BAB 3 : Kayla

122 28 203
                                    

Beberapa menit sebelum kejadian menjijikan menimpaku, aku masih berpikir tentang apa yang dipikirkan oleh Aya-sang tukang ramal yang tersiar pada live salah satu kanal website yutub yang kugunakan, membuat ruminasi di dalam pikiran masih disibukkan dengan kemungkinan-kemungkinan terjadi kepadaku.

Sekarang jam sudah menunjukkan 16:30 WIB, di mana yang katanya ada cowok ganteng yang akan menjadi jodohku? Enggak mungkin. Aya mungkin sedang ngelindur dan merancau tidak jelas, toh enggak bakal mungkin jodoh akan datang dengan tangan-tangan ramal yang tidak jelas itu.

Hah, lihat. Aku jadi berharap kepada kemungkinan yang konyol seperti sekarang. Sudahlah, aku capek. Aku ingin mendengarkan lagu saja.

Kusumpalkan telingaku dengan airphone lalu aku memainkan beberapa lagu acak yang ada di playlist ponselku. Di dalam lagu yang kudengarkan, aku menenggelamkan diri dalam ingatan di masa lalu-lebih tepatnya, kenanganku tentang masa SMA.

Perihal pertemananku semasa SMA yang aku rindukan-seperti Safira, Tamara, Beatrice, Laila, Bintan, dan Deborah (meski aku sering bertemu dengan Deborah karena dia satu kantor denganku). Aku rindu dengan Safira yang anggota PMR hingga sekarang kudengar dia menjadi dokter umum, Tamara sudah sukses bekerja di hotel yang dia idamkan, Beatrice yang makin tenar akibat dedikasinya dengan makanan alias dia menjadi Food Vlogger tenar beberapa tahun belakangan, Laila yang menjadi penulis ternama, dan Bintan, perempuan misterius yang aku tidak menduga dia telah menjadi istri seorang konglomerat akibat perjodohan dari orang tuanya.

Deborah? Dia dari dahulu tidak berubah, seorang pekerja keras dan pengertian-terlebih lagi ketika aku curhat akibat tingah Bu Meike yang sebagai contohnya sikapnya membuatku gondok beberapa waktu lalu. Terlebih semasa kami wisuda SMA yang mengukir kenangan indah.

"Kay, kita semua bakal kangen lo! Hati-hati di Cambridge! Di sana banyak bule ganteng!" pekik Safira yang mendekapku. Ucapan Safira yang tidak disangka-sangka, membuat kami tertawa dengan serentak, lalu disusul dengan celotehan Tamara yang merespons bercandaan Safira.

"Ngaco lo, Fir! yang ada, dia mah belajar yang pinter! Lo juga keterima di Fakultas Kesehatan di universitas negeri juga, hih! Bikin ngiri aja lo, Fir!" balas Tamara dengan tertawa.

Kami pun tertawa. Namun di dalam benakku, ada yang pikiran yang mengganjal mengenai mereka, apakah mereka akan benar-benar merindukanku?

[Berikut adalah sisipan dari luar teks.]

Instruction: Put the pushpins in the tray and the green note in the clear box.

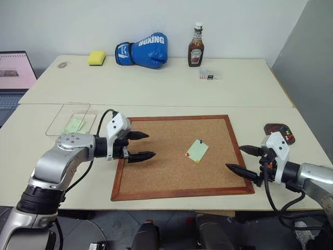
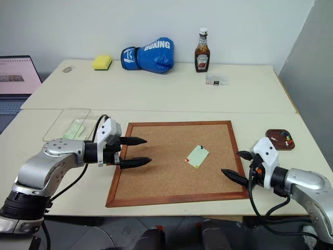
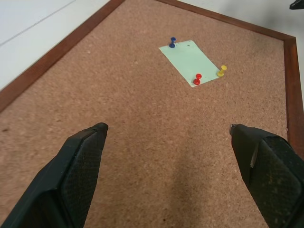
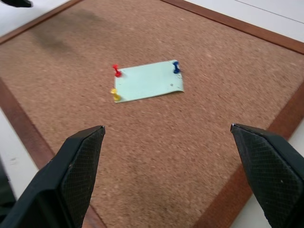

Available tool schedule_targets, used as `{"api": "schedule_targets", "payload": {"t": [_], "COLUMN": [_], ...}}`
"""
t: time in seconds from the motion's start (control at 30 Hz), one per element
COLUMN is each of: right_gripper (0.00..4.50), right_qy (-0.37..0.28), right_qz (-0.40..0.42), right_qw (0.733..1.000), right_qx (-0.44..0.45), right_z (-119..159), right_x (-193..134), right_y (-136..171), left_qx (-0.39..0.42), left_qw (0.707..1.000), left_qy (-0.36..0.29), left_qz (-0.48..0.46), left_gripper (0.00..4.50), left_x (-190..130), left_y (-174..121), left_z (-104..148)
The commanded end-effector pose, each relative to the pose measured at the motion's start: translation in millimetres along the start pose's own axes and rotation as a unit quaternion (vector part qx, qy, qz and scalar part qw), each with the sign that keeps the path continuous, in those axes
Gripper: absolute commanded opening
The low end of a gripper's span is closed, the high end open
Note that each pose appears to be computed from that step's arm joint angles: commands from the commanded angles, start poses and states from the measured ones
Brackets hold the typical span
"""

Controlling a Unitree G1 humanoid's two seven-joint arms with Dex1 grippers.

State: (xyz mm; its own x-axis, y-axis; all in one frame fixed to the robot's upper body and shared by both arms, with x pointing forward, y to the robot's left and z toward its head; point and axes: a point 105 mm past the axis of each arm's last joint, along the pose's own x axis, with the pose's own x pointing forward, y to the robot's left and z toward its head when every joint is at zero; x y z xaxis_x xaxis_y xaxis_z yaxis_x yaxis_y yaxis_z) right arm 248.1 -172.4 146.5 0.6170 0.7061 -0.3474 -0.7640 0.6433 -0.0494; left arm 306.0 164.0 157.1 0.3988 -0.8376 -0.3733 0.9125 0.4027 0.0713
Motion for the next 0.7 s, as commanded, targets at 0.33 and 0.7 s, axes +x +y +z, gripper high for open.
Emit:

"Guys, kalau gue sampai di Cambridge, kalian jangan putus kontak ya, please," pintaku dengan memohon kepada mereka.

"Tentu, justru gue yang seharusnya bilang begitu ke lo!" jelas Deborah dangan menepukkan buku wisuda ke bahuku. dari beberapa percakapan terlalui, aku sadari Deborah lah yang paling pengertian di antara semuanya.

Hingga ketika aku melamar kerja sebagai dosen di salah satu kampus swasta di Jakarta, aku bersyukur bisa bertemu kembali oleh Deborah yang memang sangat berubah yang image nya dulu perempuan yang tomboi, sekarang menjadi elegan namun sikapnya tidak pernah berubah.

Hingga percakapanku dengan Deborah tetap hangat dan menyenangkan. Sampai Deborah menyebutkan, bahwa memang di tempat aku bekerja akan selalu ada yang menyikut satu sama lain-itu yang kurasakan sekarang. Aku menyadari bahwa banyak dosen yang tidak tetap di fakultas ini sangat banyak yang menyikut demi mendapatkan status pekerjaan menjadi "Dosen Tetap." Itu lah yang kuhindari, aku paling malas dengan urusan naik jenjang kepangkatan.

Hingga aku berhenti dari lamunanku, hingga suara pemberitahuan dari siaran pengeras suara yang berada di Peron. "Stasiun berikutnya, Stasiun Tanah Abang, pintu peron akan dibuka dari arah kanan kereta. Pastikan tidak ada yang tertinggal atau tertukar, selanjutnya Stasiun Tanah Abang," terang petugas melalui pengeras suara.